Exact wording is required for every entry; transcribe all of them and leave the images out.

☆ ☆ ☆ ☆ ☆

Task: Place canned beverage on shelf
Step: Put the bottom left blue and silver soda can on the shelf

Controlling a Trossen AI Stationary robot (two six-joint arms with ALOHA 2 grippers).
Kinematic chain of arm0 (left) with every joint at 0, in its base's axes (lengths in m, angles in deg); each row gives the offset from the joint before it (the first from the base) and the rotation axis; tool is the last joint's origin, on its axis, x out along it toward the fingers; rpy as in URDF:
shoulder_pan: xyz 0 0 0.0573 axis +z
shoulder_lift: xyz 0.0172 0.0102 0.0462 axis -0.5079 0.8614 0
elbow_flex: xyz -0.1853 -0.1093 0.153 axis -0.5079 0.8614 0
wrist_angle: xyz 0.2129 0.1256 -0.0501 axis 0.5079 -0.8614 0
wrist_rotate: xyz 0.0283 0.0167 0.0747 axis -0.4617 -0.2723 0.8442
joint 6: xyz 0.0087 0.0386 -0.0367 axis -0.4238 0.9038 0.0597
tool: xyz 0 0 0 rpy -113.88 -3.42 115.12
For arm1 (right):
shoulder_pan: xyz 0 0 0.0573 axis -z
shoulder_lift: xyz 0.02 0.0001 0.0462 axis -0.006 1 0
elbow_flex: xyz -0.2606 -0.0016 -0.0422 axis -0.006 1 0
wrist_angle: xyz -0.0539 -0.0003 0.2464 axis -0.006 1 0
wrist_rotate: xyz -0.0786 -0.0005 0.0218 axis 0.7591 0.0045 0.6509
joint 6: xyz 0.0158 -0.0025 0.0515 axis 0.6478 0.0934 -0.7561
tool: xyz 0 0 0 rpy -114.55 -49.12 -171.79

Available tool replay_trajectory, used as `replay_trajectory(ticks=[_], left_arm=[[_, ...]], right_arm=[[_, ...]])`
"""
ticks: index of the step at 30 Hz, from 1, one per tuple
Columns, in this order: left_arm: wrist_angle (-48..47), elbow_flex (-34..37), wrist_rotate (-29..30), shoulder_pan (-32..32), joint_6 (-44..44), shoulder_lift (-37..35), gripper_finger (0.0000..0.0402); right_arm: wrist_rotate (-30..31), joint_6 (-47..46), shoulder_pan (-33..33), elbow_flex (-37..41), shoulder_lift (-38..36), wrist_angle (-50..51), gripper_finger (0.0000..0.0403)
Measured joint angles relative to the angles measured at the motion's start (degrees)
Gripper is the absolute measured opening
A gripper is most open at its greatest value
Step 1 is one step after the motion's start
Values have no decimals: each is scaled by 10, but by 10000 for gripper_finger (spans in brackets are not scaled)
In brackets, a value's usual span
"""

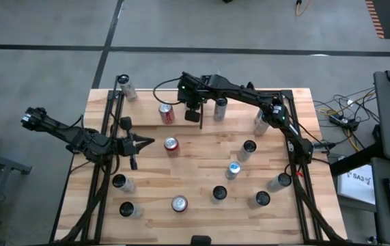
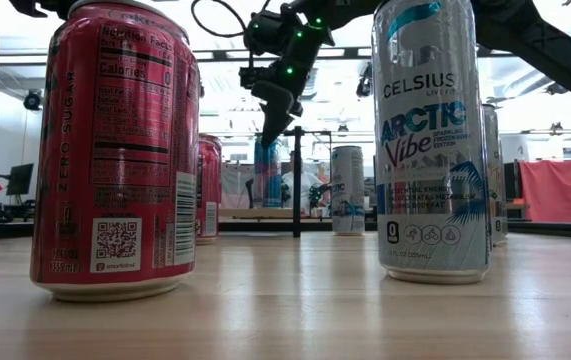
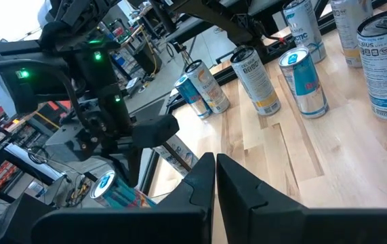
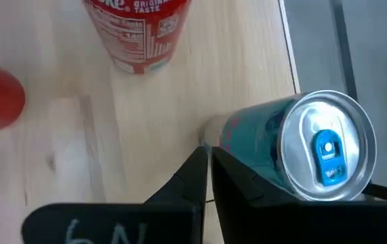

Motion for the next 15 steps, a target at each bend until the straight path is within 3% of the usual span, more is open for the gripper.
replay_trajectory(ticks=[15], left_arm=[[0, 0, 0, 0, 0, 0, 0]], right_arm=[[0, 20, 27, 2, 0, -68, 13]])
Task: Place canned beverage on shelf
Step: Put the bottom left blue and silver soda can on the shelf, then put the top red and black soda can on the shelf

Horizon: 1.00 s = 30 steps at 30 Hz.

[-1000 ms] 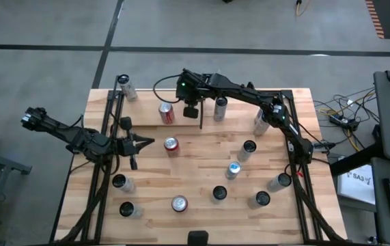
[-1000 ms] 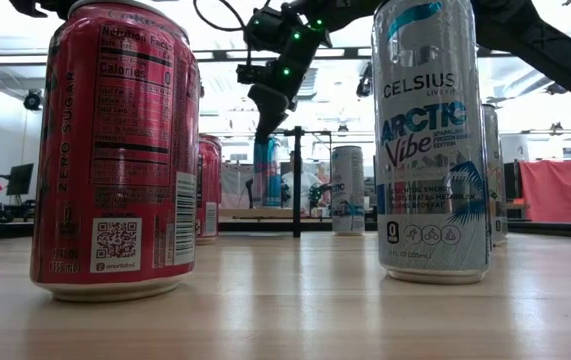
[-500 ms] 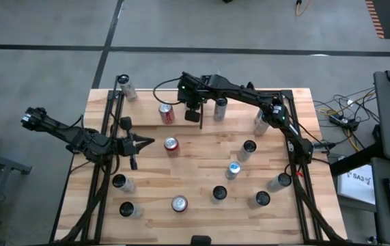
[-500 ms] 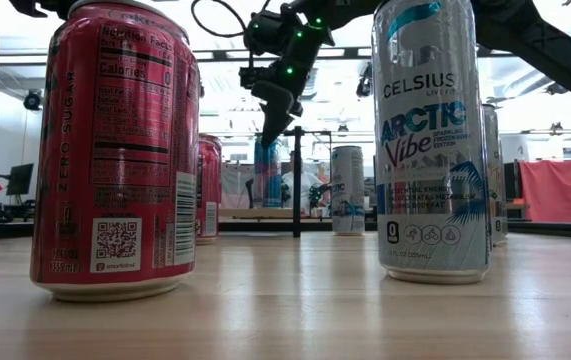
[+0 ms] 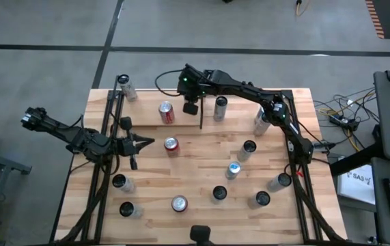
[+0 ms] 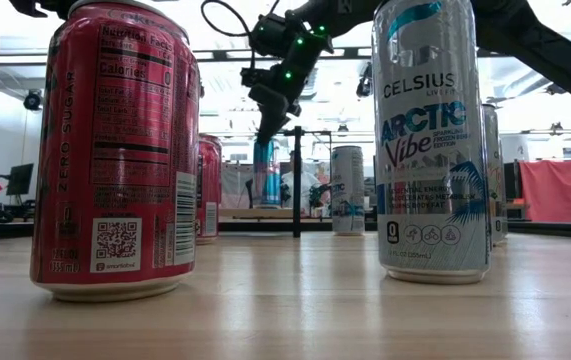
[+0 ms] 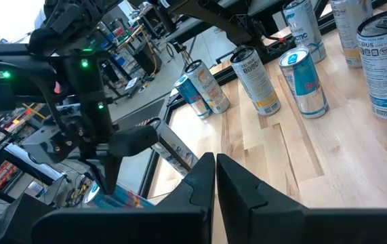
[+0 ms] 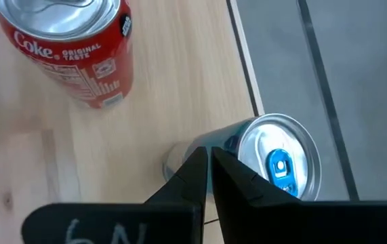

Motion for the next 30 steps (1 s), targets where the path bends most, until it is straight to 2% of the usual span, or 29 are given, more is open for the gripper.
replay_trajectory(ticks=[8, 12, 15, 30], left_arm=[[4, 0, 0, 0, -10, 0, 0], [4, 0, -1, 0, -34, 0, 0], [4, 0, -1, 0, -47, 0, 0], [4, 0, -2, 0, -141, 6, 0]], right_arm=[[-6, -40, -28, 0, -15, 34, 13], [-48, -55, -61, 0, -24, 35, 13], [-56, -48, -95, 0, -34, 28, 13], [-44, -39, -211, 0, -96, 23, 13]])
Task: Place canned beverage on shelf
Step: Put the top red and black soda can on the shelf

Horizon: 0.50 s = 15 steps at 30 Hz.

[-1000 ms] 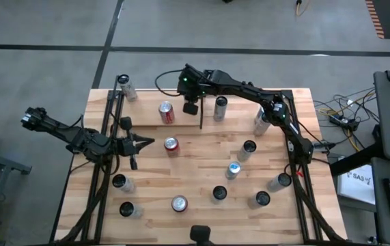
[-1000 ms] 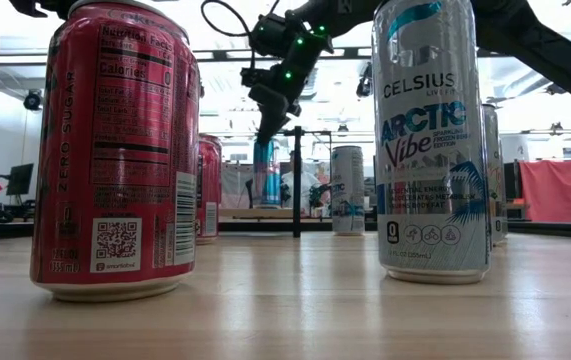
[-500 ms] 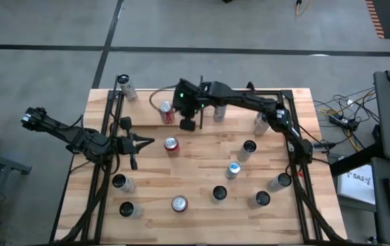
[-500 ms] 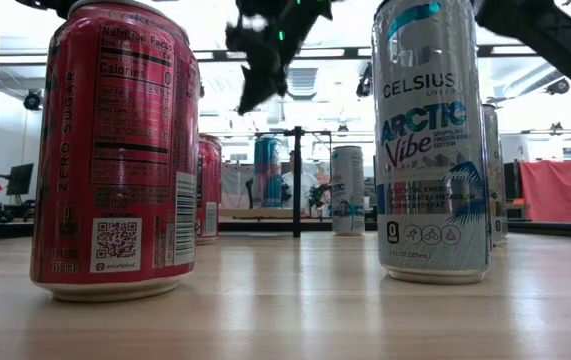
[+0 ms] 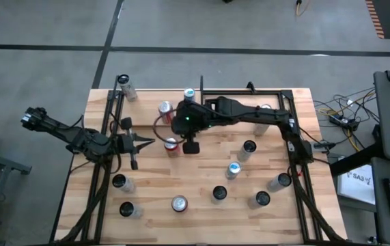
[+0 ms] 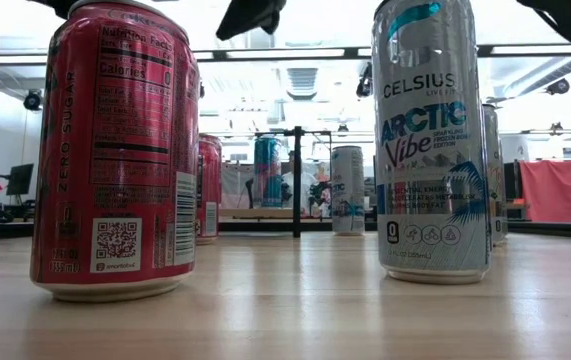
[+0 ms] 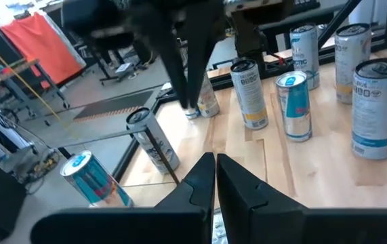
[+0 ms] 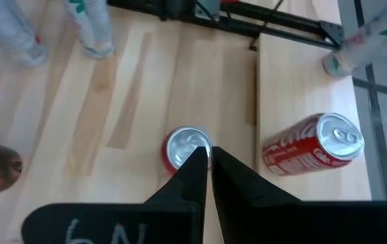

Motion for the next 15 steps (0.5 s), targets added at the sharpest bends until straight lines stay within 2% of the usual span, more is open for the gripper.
replay_trajectory(ticks=[10, 15], left_arm=[[5, 0, -4, 0, -103, 43, 0], [21, 0, -4, 0, -118, 79, 0]], right_arm=[[0, 4, -38, 33, -19, -6, 12], [1, 4, -48, 74, -37, -28, 11]])
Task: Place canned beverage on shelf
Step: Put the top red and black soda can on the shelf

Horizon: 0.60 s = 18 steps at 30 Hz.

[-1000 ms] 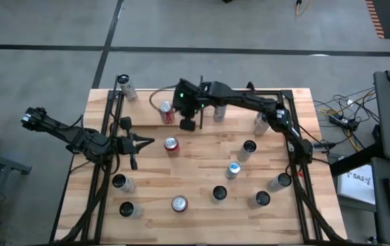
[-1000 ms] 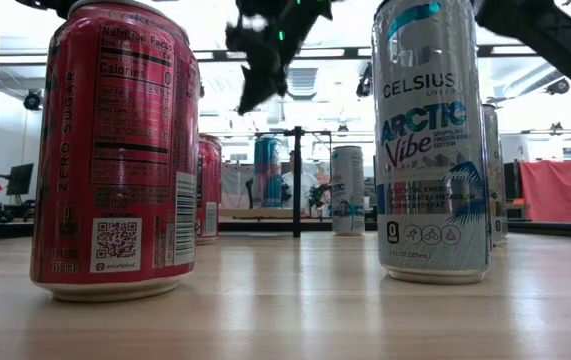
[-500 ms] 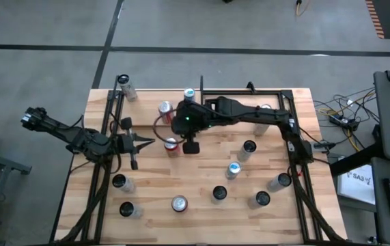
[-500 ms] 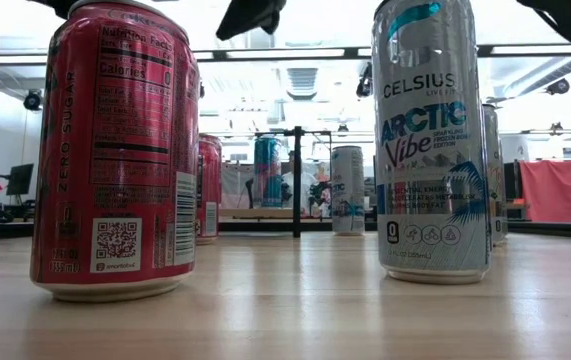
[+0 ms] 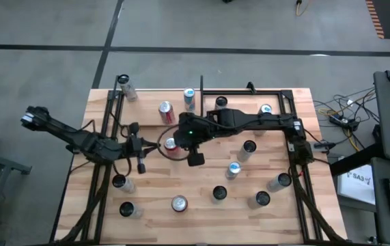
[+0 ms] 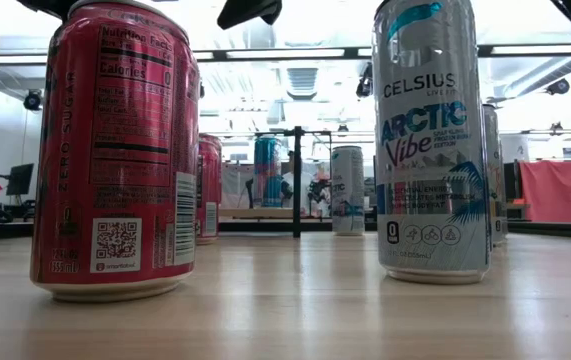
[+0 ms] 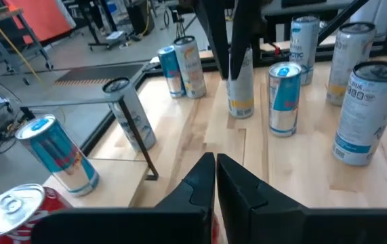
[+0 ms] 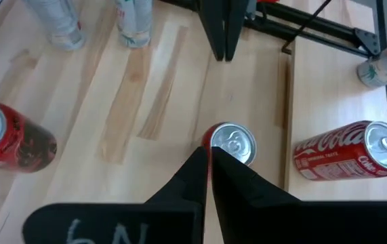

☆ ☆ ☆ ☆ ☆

■ Expected answer
Task: Place canned beverage on shelf
Step: Put the bottom left blue and silver soda can on the shelf

Controlling a Trossen AI Stationary robot (two six-joint arms with ALOHA 2 grippers).
Kinematic chain of arm0 (left) with every joint at 0, in its base's axes (lengths in m, angles in deg); each row gives the offset from the joint before it (the first from the base) and the rotation axis; tool is the last joint's origin, on its axis, x out along it toward the fingers; rpy as in URDF:
shoulder_pan: xyz 0 0 0.0573 axis +z
shoulder_lift: xyz 0.0172 0.0102 0.0462 axis -0.5079 0.8614 0
elbow_flex: xyz -0.1853 -0.1093 0.153 axis -0.5079 0.8614 0
wrist_angle: xyz 0.2129 0.1256 -0.0501 axis 0.5079 -0.8614 0
wrist_rotate: xyz 0.0283 0.0167 0.0747 axis -0.4617 -0.2723 0.8442
joint 6: xyz 0.0087 0.0386 -0.0367 axis -0.4238 0.9038 0.0597
tool: xyz 0 0 0 rpy -113.88 -3.42 115.12
For arm1 (right):
shoulder_pan: xyz 0 0 0.0573 axis -z
shoulder_lift: xyz 0.02 0.0001 0.0462 axis -0.006 1 0
elbow_flex: xyz -0.2606 -0.0016 -0.0422 axis -0.006 1 0
wrist_angle: xyz -0.0539 -0.0003 0.2464 axis -0.006 1 0
wrist_rotate: xyz -0.0786 -0.0005 0.0218 axis 0.7591 0.0045 0.6509
joint 6: xyz 0.0158 -0.0025 0.0515 axis 0.6478 0.0934 -0.7561
tool: xyz 0 0 0 rpy -114.55 -49.12 -171.79

Available tool replay_trajectory, used as `replay_trajectory(ticks=[_], left_arm=[[_, ...]], right_arm=[[_, ...]])`
"""
ticks: index of the step at 30 Hz, from 1, one per tuple
Columns, in this order: left_arm: wrist_angle (-48..47), elbow_flex (-34..37), wrist_rotate (-29..30), shoulder_pan (-32..32), joint_6 (-44..44), shoulder_lift (-37..35), gripper_finger (0.0000..0.0402); right_arm: wrist_rotate (-30..31), joint_6 (-47..46), shoulder_pan (-33..33), elbow_flex (-37..41), shoulder_lift (-38..36), wrist_angle (-50..51), gripper_finger (0.0000..0.0403)
Measured joint angles relative to the angles measured at the motion's start (degrees)
Gripper is the absolute measured opening
A gripper is most open at its greatest value
Step 1 is one step after the motion's start
Values have no decimals: each is scaled by 10, but by 10000 for gripper_finger (spans in brackets are not scaled)
In brackets, a value's usual span
"""


Motion for the next 15 steps, a target at each bend until the straight path is within 3% of the usual span, more is open for the gripper.
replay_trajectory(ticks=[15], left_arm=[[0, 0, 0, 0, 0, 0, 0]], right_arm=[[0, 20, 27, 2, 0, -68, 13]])
Task: Place canned beverage on shelf
Step: Put the bottom left blue and silver soda can on the shelf, then put the top red and black soda can on the shelf

Horizon: 1.00 s = 30 steps at 30 Hz.

[-1000 ms] 
[-1000 ms] 
[-500 ms] 
[-500 ms] 
[+0 ms] 
[+0 ms] 
[+0 ms] 
[+0 ms] 

Motion for the next 30 steps (1 s), targets where the path bends most, until it is straight to 2% of the usual span, or 29 are given, more is open for the gripper.
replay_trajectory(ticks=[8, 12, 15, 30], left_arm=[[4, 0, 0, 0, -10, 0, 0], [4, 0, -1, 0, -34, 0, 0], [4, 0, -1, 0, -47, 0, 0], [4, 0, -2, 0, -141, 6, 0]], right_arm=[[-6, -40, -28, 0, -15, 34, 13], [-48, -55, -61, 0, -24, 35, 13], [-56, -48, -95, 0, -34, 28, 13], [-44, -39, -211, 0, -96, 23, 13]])
Task: Place canned beverage on shelf
Step: Put the top red and black soda can on the shelf

Horizon: 0.50 s = 15 steps at 30 Hz.

[-1000 ms] 
[-1000 ms] 
[-500 ms] 
[-500 ms] 
[+0 ms] 
[+0 ms] 
[+0 ms] 
[+0 ms] 

Motion for the next 15 steps (0.5 s), targets added at the sharpest bends until straight lines stay within 2% of the usual span, more is open for the gripper.
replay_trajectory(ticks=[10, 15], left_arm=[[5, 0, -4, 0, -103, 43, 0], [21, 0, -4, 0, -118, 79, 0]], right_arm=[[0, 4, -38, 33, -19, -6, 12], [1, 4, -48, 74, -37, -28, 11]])
Task: Place canned beverage on shelf
Step: Put the top red and black soda can on the shelf

Horizon: 0.60 s = 18 steps at 30 Hz.

[-1000 ms] 
[-1000 ms] 
[-500 ms] 
[-500 ms] 
[+0 ms] 
[+0 ms] 
[+0 ms] 
[+0 ms] 

No more work is needed on this exercise.